LazyFrame#
The LazyFrame class represents a lazy computation graph. Operations on a LazyFrame are not executed immediately — instead, they build a query plan that is optimized and executed when collect() is called.
Create a LazyFrame via DataFrame::lazy(), or by scanning a file with LazyFrame::scanCsv(), LazyFrame::scanNdjson(), or LazyFrame::scanParquet().
Scan Methods (Static Constructors)#
scanCsv#
Scan a CSV file into a LazyFrame. The file is not fully read into memory — instead, a query plan is created that reads data on demand.
- param string $path:
Path to the CSV file
- param bool $hasHeader:
Whether the first row contains column headers (default: true)
- param string $separator:
Column separator character (default: “,”)
- returns:
LazyFrame
- raises Polars\Exception:
If file cannot be scanned
Example:
$lf = LazyFrame::scanCsv('data.csv');
$df = $lf->filter(Expr::col('age')->gt(30))->collect();
scanNdjson#
Scan a NDJSON (newline-delimited JSON) file into a LazyFrame.
- param string $path:
Path to the NDJSON file
- returns:
LazyFrame
- raises Polars\Exception:
If file cannot be scanned
Example:
$lf = LazyFrame::scanNdjson('data.ndjson');
$df = $lf->select([Expr::col('name'), Expr::col('age')])->collect();
scanParquet#
Scan a Parquet file into a LazyFrame. Parquet scanning is highly efficient due to columnar format and predicate pushdown.
- param string $path:
Path to the Parquet file
- returns:
LazyFrame
- raises Polars\Exception:
If file cannot be scanned
Example:
$lf = LazyFrame::scanParquet('data.parquet');
$df = $lf->filter(Expr::col('salary')->gt(50000))->collect();
Core Methods#
collect#
Execute the lazy query and return a materialized DataFrame.
- returns:
DataFrame
- raises Polars\Exception:
If the query plan fails to execute
Example:
$df = new DataFrame(['a' => [1, 2, 3]]);
$result = $df->lazy()
->filter(Expr::col('a')->gt(1))
->collect();
select#
Select columns by expression.
- param array $expressions:
Array of
Polars\Exprobjects- returns:
LazyFrame
filter#
Filter rows by a boolean expression.
- param Expr $expression:
Boolean expression to filter by
- returns:
LazyFrame
withColumns#
Add or overwrite columns using expressions.
- param array $expressions:
Array of
Polars\Exprobjects- returns:
LazyFrame
groupBy#
Group by one or more expressions. Returns a LazyGroupBy object.

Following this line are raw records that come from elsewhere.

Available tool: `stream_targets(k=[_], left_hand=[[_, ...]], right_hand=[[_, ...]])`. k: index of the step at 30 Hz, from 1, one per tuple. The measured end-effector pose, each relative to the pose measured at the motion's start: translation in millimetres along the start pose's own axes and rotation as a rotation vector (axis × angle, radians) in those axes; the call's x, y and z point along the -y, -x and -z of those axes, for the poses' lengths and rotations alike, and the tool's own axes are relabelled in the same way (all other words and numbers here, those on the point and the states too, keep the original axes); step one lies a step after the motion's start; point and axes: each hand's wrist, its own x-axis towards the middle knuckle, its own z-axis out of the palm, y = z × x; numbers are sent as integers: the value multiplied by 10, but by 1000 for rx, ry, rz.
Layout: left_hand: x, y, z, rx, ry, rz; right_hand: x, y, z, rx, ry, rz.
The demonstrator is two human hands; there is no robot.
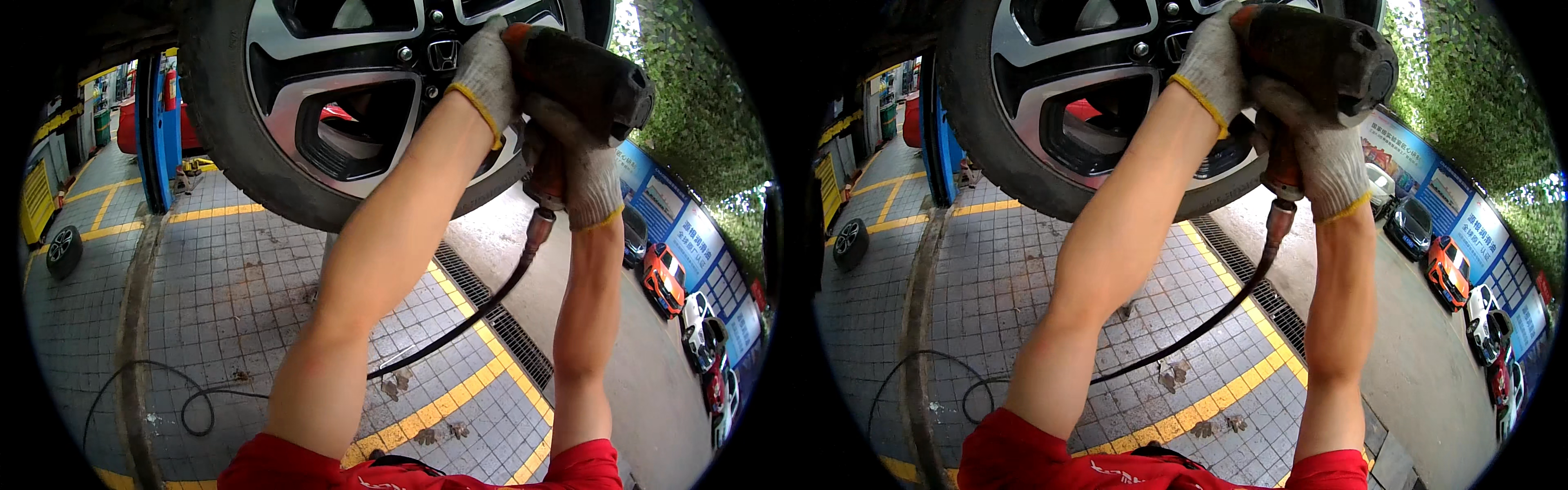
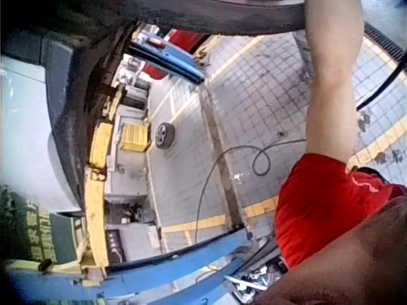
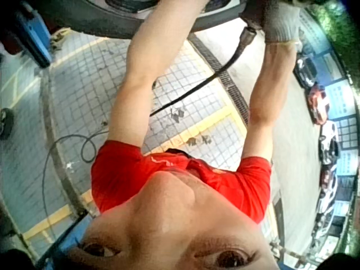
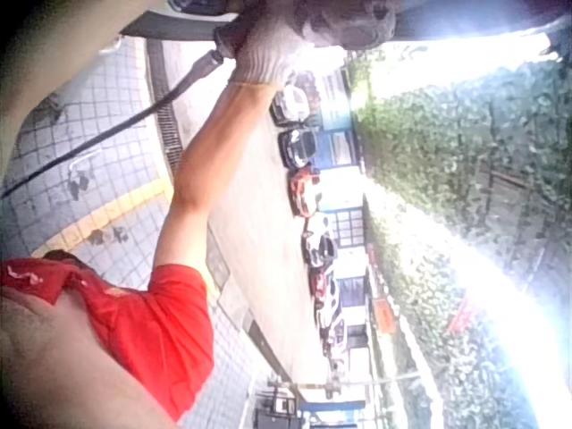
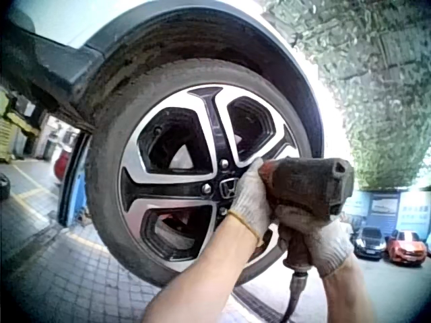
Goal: The person walks into an auto repair shop and approaches a car raised on a hydraulic lift. They put on gloves and use a pneumatic impact wrench to remove the lug nuts from a tire. After removing the nuts, the person takes the tire off the wheel hub and places it on the floor.
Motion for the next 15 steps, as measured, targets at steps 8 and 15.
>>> stream_targets(k=[8, 15], left_hand=[[-32, 297, -79, -77, -134, -92], [-575, 539, 76, 378, -51, -25]], right_hand=[[127, 222, -144, -66, 5, 13], [325, 181, -415, 84, 64, 82]])
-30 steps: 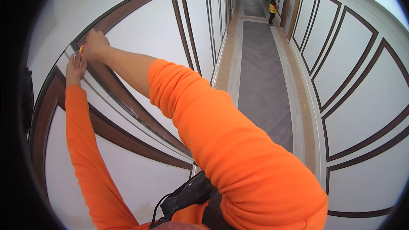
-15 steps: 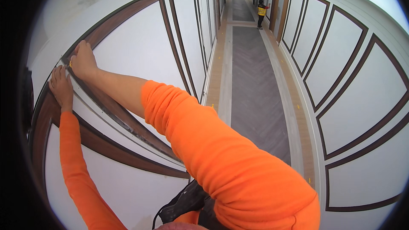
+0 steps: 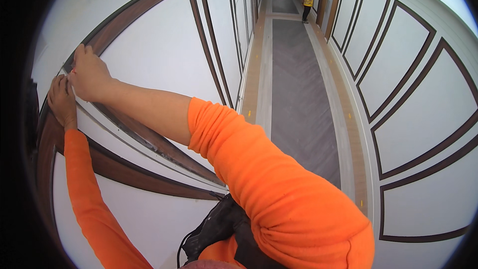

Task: The person uses a screwdriver to fasten screws into the seams of a decorative ceiling panel. They repeatedly tighten screws along the joints between the white and brown sections of the ceiling.

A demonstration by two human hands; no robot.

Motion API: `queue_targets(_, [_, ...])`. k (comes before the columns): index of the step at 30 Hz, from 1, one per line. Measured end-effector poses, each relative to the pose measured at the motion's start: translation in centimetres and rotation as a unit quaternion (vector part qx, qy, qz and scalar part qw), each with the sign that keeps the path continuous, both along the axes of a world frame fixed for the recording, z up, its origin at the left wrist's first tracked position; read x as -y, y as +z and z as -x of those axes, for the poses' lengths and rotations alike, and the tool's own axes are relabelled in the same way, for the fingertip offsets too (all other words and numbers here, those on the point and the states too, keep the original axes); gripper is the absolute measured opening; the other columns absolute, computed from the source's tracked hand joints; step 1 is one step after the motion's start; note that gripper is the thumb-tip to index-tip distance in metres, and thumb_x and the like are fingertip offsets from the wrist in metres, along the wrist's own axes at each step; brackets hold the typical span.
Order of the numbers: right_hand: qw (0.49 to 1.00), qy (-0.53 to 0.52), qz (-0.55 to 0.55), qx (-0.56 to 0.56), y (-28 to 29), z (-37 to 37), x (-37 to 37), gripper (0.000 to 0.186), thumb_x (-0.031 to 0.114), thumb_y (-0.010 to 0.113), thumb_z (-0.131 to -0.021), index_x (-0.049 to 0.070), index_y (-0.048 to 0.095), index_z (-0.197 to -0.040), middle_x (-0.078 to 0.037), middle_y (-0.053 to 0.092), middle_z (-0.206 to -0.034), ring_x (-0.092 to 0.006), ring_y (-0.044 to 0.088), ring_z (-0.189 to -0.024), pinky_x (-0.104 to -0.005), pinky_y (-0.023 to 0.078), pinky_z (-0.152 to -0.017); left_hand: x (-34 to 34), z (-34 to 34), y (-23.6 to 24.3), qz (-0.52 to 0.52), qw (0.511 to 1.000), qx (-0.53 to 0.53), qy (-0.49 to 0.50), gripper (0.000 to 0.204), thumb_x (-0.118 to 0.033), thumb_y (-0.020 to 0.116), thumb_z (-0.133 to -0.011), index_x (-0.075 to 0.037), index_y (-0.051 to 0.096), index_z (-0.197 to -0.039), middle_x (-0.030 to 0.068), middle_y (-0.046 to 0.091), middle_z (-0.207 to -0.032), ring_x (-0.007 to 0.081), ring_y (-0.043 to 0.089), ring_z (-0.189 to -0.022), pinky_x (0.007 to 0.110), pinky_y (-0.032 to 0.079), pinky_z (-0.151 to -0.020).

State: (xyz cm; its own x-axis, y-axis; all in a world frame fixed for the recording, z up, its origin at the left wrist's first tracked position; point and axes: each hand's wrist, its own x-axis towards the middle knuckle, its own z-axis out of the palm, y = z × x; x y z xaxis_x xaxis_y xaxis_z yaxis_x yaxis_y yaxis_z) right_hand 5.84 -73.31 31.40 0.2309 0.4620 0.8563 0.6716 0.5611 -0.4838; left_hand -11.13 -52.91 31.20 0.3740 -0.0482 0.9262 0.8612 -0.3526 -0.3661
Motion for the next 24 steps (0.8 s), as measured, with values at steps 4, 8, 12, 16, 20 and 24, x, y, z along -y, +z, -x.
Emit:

- param array $expressions:
Array of
Polars\Exprobjects to group by- returns:
LazyGroupBy
sort#
Sort by a column.
- param string $column:
Column name to sort by
- param bool $descending:
Sort in descending order (default: false)
- param bool $nullsLast:
Place null values last (default: true)
- returns:
LazyFrame
Attributes#
columns (getter)#
Get column names.
- returns:
string[]
dtypes (getter)#
Get data types of all columns.
- returns:
DataType[]
width#
Get the number of columns.
schema#
Get the schema description as a string.
Row Operations#
head#
Get the first n rows.
tail#
Get the last n rows.
first#
Get the first row.
last#
Get the last row.
slice#
Get a slice of rows.
limit#
Limit to n rows (alias for head).
Aggregations#
count#
Count non-null elements per column.
sum / mean / median / min / max#
Aggregate all columns to their respective values.
std#
Standard deviation with configurable degrees of freedom.
variance#
Variance with configurable degrees of freedom.
quantile#
Quantile aggregation (uses nearest method).
nullCount#
Count null values per column.
Column Manipulation#
drop#
Drop columns by name.
- param array $columns:
string[] column names to drop
rename#
Rename columns.
- param array $existing:
Old column names
- param array $newNames:
New column names
unique#
Remove duplicate rows.
- param array|null $subset:
Column names to consider (null = all columns)
- param string $keep:
Strategy: ‘first’, ‘last’, ‘any’, or ‘none’
Null Handling#
dropNulls#
Drop rows containing null values.
- param array|null $subset:
Column names to check (null = all columns)
fillNull#
Fill null values with a literal or expression.
fillNan#
Fill NaN values with a literal or expression.
Join#
join#
Join with another LazyFrame.
- param LazyFrame $other:
Right side of the join
- param array $on:
Array of
Polars\Exprobjects for join columns- param string $how:
Join type: ‘inner’, ‘left’, ‘right’, ‘full’, ‘cross’
Example:
$result = $df1->lazy()
->join($df2->lazy(), [Expr::col('key')], how: 'inner')
->collect();
Miscellaneous#
withRowIndex#
Add a row index column.
- param string $name:
Name of the index column (default: “index”)
- param int $offset:
Starting offset (default: 0)
- returns:
LazyFrame
reverse#
Reverse the row order.
explain#
Return the query plan as a string.
- param bool $optimized:
Show optimized plan (default: true)
cache#
Cache intermediate results.
Sink Methods#
Sink methods execute the lazy query plan and write results directly to a file. They return a DataFrame with the result.
sinkCsv#
Sink the LazyFrame to a CSV file.
- param string $path:
Output file path
- param bool $includeHeader:
Whether to include column headers (default: true)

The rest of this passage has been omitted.